## TRY IT
Gather all lines in the data that hold the string "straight".

## DATA TO EXAMINE

______________________________

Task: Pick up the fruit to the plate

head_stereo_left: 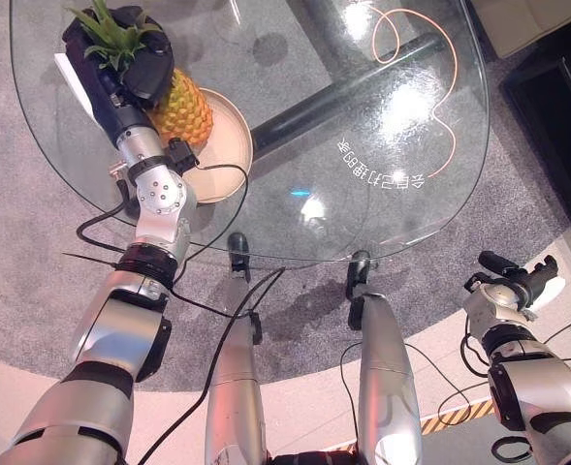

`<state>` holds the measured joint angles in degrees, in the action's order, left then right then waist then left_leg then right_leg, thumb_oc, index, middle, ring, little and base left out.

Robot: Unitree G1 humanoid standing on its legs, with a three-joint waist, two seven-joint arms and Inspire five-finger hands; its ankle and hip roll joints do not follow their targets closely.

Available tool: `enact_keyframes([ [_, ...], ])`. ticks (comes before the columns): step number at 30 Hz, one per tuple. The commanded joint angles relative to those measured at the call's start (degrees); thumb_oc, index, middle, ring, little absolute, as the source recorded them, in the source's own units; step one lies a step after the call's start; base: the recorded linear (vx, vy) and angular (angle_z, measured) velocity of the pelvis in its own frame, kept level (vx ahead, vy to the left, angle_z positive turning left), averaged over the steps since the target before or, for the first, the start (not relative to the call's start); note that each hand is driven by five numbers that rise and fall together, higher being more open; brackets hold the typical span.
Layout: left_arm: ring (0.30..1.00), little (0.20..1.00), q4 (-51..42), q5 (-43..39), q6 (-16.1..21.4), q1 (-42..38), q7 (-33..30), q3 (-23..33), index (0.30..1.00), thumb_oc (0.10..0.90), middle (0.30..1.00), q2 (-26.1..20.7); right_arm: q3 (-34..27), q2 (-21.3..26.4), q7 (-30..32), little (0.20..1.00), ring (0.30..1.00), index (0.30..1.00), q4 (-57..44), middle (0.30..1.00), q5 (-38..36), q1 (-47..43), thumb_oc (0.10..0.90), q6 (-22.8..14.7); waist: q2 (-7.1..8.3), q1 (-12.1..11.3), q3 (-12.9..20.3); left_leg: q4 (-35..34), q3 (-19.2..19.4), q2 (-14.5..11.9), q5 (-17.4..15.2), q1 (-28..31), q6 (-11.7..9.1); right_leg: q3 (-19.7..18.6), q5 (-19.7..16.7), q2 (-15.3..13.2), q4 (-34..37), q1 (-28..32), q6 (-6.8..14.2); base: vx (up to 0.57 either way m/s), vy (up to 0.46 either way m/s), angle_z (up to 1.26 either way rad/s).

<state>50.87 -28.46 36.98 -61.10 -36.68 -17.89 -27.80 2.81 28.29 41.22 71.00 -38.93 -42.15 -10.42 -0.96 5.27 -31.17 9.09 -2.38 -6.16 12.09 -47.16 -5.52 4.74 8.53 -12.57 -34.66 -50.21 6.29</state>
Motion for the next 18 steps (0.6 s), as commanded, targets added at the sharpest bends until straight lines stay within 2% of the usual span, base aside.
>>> enact_keyframes([
  [1,0.300,0.200,1.3,0.1,6.0,-10.0,0.5,0.3,0.300,0.100,0.300,-2.9,0.0,2.4,2.2,0.900,0.900,0.900,1.4,0.900,-0.2,0.3,0.800,-1.6,3.19,-0.8,1.4,10.5,3.5,-0.7,-12.3,1.1,2.1,-1.5,-9.9,1.6,14.3,4.0,-0.1,0.00,0.000,0.00],
  [2,0.441,0.365,1.4,-0.2,5.9,-10.1,0.9,0.2,0.441,0.265,0.441,-3.0,0.1,2.4,2.3,0.900,0.900,0.900,1.4,0.900,-0.3,0.3,0.800,-1.7,3.16,-0.9,1.4,10.5,3.5,-0.7,-12.2,1.0,2.1,-1.5,-9.9,1.6,14.3,4.0,-0.1,0.00,0.000,0.00],
  [3,0.516,0.453,1.5,-0.2,5.8,-10.4,1.1,0.1,0.516,0.353,0.516,-3.1,0.0,2.4,2.3,0.900,0.900,0.900,1.5,0.900,-0.4,0.0,0.800,-1.7,3.12,-0.8,1.4,10.4,3.6,-0.6,-11.8,0.6,2.2,-1.5,-10.4,1.6,14.4,3.5,-0.1,0.00,0.000,0.00],
  [8,0.639,0.595,2.0,-0.6,6.1,-9.9,1.9,0.3,0.639,0.495,0.639,-3.2,-0.1,2.5,2.0,0.900,0.900,0.900,1.6,0.900,-0.3,0.2,0.800,-1.9,3.06,-0.9,1.4,10.3,3.5,-0.5,-11.8,0.6,2.2,-1.5,-10.4,1.6,14.4,3.5,-0.1,0.00,0.000,0.00],
  [15,0.639,0.595,2.6,-0.7,6.0,-9.6,2.3,0.2,0.639,0.495,0.639,-3.2,0.0,2.5,1.9,0.900,0.900,0.900,1.7,0.900,-0.4,0.2,0.800,-2.3,2.96,-1.0,1.4,10.5,3.4,-0.5,-12.3,0.8,2.2,-1.4,-9.9,1.6,14.2,3.6,-0.1,0.00,0.000,0.00],
  [18,0.660,0.620,2.8,-0.6,6.1,-9.6,2.4,0.4,0.660,0.520,0.660,-3.3,-0.2,2.8,1.7,0.900,0.900,0.900,1.8,0.900,-0.4,0.0,0.800,-2.2,2.92,-0.9,1.4,10.3,3.7,-0.5,-11.8,0.4,2.2,-1.3,-10.3,1.5,14.3,3.3,-0.2,0.00,0.000,0.00],
])
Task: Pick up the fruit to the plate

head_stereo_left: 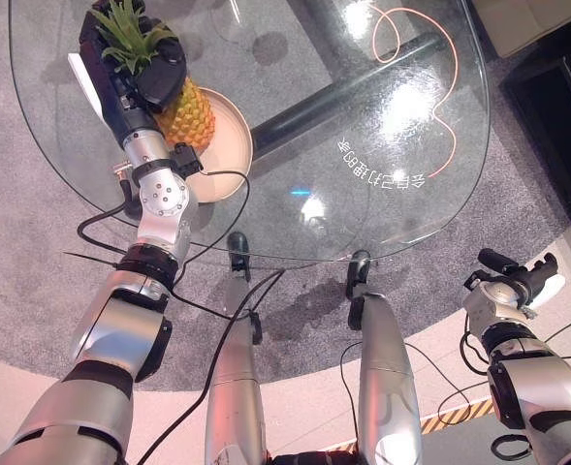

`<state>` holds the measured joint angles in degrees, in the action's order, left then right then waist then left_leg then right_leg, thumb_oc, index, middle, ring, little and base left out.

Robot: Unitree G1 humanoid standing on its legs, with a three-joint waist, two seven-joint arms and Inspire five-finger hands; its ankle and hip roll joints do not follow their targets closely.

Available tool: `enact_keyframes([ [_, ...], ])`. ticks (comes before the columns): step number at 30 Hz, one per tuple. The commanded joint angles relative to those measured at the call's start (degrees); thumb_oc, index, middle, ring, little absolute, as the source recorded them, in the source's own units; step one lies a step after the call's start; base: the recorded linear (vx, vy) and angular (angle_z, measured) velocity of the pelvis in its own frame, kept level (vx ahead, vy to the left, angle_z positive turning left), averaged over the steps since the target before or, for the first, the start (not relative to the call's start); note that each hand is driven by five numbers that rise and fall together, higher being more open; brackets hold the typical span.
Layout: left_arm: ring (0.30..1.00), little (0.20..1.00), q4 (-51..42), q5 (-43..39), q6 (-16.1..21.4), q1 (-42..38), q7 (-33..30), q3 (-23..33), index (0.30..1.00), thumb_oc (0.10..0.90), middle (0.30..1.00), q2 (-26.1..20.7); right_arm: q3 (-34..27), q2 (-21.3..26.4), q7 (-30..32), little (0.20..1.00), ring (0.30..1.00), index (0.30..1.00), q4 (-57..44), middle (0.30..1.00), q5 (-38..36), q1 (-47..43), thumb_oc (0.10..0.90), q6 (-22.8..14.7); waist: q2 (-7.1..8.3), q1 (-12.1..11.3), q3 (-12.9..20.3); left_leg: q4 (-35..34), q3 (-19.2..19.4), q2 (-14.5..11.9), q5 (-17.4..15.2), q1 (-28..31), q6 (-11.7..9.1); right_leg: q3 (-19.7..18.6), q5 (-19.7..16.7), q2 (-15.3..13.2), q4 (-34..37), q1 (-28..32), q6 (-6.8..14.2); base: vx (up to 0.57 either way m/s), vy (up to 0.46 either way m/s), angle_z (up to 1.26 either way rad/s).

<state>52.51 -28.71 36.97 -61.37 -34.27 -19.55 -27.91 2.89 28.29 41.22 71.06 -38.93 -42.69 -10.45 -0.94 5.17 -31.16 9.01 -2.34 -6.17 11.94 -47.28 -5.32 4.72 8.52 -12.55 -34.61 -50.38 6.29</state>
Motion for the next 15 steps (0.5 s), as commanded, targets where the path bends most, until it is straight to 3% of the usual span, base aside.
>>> enact_keyframes([
  [1,0.667,0.628,1.3,-0.4,6.1,-9.4,0.1,2.0,0.667,0.528,0.667,-3.2,-0.3,2.8,1.6,0.900,0.900,0.900,1.8,0.900,-0.5,0.6,0.800,-2.2,2.89,-0.8,1.4,10.4,3.7,-0.6,-11.6,0.5,1.9,-1.2,-10.3,1.4,14.3,3.4,-0.2,0.00,0.000,0.00],
  [3,0.707,0.675,1.5,-0.5,6.2,-9.4,0.2,2.0,0.707,0.575,0.707,-3.2,-0.2,2.8,1.6,0.900,0.900,0.900,2.0,0.900,-0.6,0.6,0.800,-2.4,2.88,-0.8,1.4,10.5,3.7,-0.6,-11.7,0.5,1.9,-1.2,-10.2,1.4,14.3,3.5,-0.1,0.00,0.000,0.00],
  [15,0.660,0.620,1.3,-0.4,6.8,-8.3,0.7,2.1,0.660,0.520,0.660,-2.9,-0.1,2.7,2.0,0.900,0.900,0.900,1.8,0.900,-0.5,0.5,0.800,-2.5,2.69,-1.0,1.4,10.7,3.5,-0.5,-12.3,0.5,1.9,-1.1,-9.6,1.3,14.1,3.4,-0.2,0.00,0.000,0.00],
])
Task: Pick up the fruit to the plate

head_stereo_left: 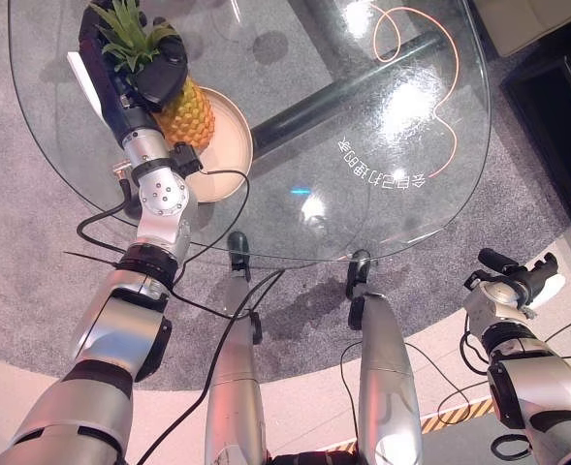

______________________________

## FINISHED EXERCISE
Motion for the next 18 steps (0.6 s), as commanded, targets added at the sharpest bends until straight lines stay within 2% of the usual span, base aside.
Motion for the next 15 steps (0.5 s), as commanded, targets where the path bends most, until it is straight to 3% of the usual span, base aside.

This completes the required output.